8.4 HOW DATA ARE USED BY THE RECIPE

8.4.1 EXAMPLES OF RECIPE STEPS:

  1. ENCODING QUALITATIVE DATA IN A NUMERIC FORMAT
  • step_unknown() change missing values to a dedicated factor level

  • step_novel() a new factor level may be encountered in future data

  • step_other() to analyze the frequencies of the factor levels

the bottom 1% of the neighborhoods will be lumped into a new level called “other”

    step_other(Neighborhood, threshold = 0.01)
  • step_dummy() for converting a factor predictor to a numeric format (one_hot argument to include the reference variable)
simple_ames <- 
  recipe(Sale_Price ~ Neighborhood + Gr_Liv_Area + Year_Built + Bldg_Type,
         data = ames_train) %>%
  step_log(Gr_Liv_Area, base = 10) %>% 
  step_other(Neighborhood, threshold = 0.01) %>% 
  step_dummy(all_nominal_predictors())
  1. INTERACTION TERMS
  • step_interact(~ interaction terms)

one predictor has an effect on the outcome that is contingent on one or more other predictors

Numerically, an interaction term between predictors is encoded as their product.

ggplot(ames_train, aes(x = Gr_Liv_Area, y = Sale_Price)) + 
  geom_point(alpha = .2) + 
  facet_wrap(~ Bldg_Type) + 
  geom_smooth(method = lm, formula = y ~ x, se = FALSE, color = "lightblue") + 
  scale_x_log10() + 
  scale_y_log10() + 
  labs(x = "Gross Living Area", y = "Sale Price (USD)")

Sale_Price ~ Neighborhood + log10(Gr_Liv_Area) + Bldg_Type + log10(Gr_Liv_Area):Bldg_Type

or

Sale_Price ~ Neighborhood + log10(Gr_Liv_Area) * Bldg_Type 
simple_ames <- 
  recipe(Sale_Price ~ Neighborhood + Gr_Liv_Area + Year_Built + Bldg_Type,
         data = ames_train) %>%
  step_log(Gr_Liv_Area, base = 10) %>% 
  step_other(Neighborhood, threshold = 0.01) %>% 
  step_dummy(all_nominal_predictors()) %>% 
  # Gr_Liv_Area is on the log scale from a previous step
  step_interact( ~ Gr_Liv_Area:starts_with("Bldg_Type_") )
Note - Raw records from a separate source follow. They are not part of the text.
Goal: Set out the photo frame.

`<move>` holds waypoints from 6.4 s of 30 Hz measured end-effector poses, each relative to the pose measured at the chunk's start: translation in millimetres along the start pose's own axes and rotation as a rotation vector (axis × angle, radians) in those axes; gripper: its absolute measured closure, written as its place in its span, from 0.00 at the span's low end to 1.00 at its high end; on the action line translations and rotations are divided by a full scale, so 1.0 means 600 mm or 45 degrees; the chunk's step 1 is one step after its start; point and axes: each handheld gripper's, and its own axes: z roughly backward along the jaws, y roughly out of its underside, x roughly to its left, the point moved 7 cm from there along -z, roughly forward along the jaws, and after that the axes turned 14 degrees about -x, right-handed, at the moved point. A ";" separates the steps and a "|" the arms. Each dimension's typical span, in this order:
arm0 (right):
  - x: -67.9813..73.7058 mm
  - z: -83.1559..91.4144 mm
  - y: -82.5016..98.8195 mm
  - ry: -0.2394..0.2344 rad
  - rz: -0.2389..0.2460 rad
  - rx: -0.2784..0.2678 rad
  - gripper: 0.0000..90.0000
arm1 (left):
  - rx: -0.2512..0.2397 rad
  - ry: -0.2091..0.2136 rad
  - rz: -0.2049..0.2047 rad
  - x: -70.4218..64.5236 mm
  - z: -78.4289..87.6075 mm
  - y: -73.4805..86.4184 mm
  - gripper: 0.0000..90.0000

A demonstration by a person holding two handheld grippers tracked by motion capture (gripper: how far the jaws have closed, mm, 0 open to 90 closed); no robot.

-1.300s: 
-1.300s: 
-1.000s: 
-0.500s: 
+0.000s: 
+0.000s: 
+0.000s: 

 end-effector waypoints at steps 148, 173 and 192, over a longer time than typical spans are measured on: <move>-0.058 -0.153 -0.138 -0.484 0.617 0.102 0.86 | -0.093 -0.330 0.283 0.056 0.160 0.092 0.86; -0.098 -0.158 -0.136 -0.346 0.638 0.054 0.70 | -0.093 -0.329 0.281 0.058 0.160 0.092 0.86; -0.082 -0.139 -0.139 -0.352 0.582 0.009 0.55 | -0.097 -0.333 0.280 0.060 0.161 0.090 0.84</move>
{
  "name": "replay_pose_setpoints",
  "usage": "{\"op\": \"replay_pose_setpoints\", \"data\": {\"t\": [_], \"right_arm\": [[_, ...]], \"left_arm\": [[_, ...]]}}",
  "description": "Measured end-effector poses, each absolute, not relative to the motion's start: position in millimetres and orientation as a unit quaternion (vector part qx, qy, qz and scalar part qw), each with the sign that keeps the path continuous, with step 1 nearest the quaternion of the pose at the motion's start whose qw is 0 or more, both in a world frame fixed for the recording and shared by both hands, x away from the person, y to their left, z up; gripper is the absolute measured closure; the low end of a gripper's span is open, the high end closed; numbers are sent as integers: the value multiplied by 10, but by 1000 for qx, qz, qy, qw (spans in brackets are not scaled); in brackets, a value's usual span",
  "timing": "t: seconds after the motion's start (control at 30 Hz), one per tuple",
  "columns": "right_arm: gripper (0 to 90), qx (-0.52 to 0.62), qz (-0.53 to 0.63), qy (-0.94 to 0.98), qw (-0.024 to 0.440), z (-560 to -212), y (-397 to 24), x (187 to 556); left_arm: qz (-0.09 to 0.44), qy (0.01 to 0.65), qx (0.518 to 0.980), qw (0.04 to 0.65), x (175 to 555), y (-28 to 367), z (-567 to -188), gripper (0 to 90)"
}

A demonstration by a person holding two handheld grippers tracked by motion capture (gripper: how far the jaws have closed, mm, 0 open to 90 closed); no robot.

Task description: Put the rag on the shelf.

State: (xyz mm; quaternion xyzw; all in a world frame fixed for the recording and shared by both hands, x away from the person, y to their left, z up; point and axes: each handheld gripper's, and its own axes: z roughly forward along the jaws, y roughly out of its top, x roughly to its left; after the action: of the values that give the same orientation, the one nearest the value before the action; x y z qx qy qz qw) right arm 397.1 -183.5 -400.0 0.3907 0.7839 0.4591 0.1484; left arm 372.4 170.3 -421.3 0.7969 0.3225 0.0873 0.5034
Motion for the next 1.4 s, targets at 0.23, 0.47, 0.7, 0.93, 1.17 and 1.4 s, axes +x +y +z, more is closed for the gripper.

Additional interactions can be specified in this formula by separating them by +

  1. SPLINE FUNCTIONS
  • step_ns() for non-linear relationships

Splines replace the existing numeric predictor with a set of columns that allow a model to emulate a flexible, non-linear relationship

library(patchwork)
library(splines)

plot_smoother <- function(deg_free) {
  ggplot(ames_train, aes(x = Latitude, y = 10^Sale_Price)) + 
    geom_point(alpha = .2) + 
    scale_y_log10() +
    geom_smooth(
      method = lm,
      formula = y ~ ns(x, df = deg_free),
      color = "lightblue",
      se = FALSE
    ) +
    labs(title = paste(deg_free, "Spline Terms"),
         y = "Sale Price (USD)")
}

( plot_smoother(2) + plot_smoother(5) ) / ( plot_smoother(20) + plot_smoother(100) )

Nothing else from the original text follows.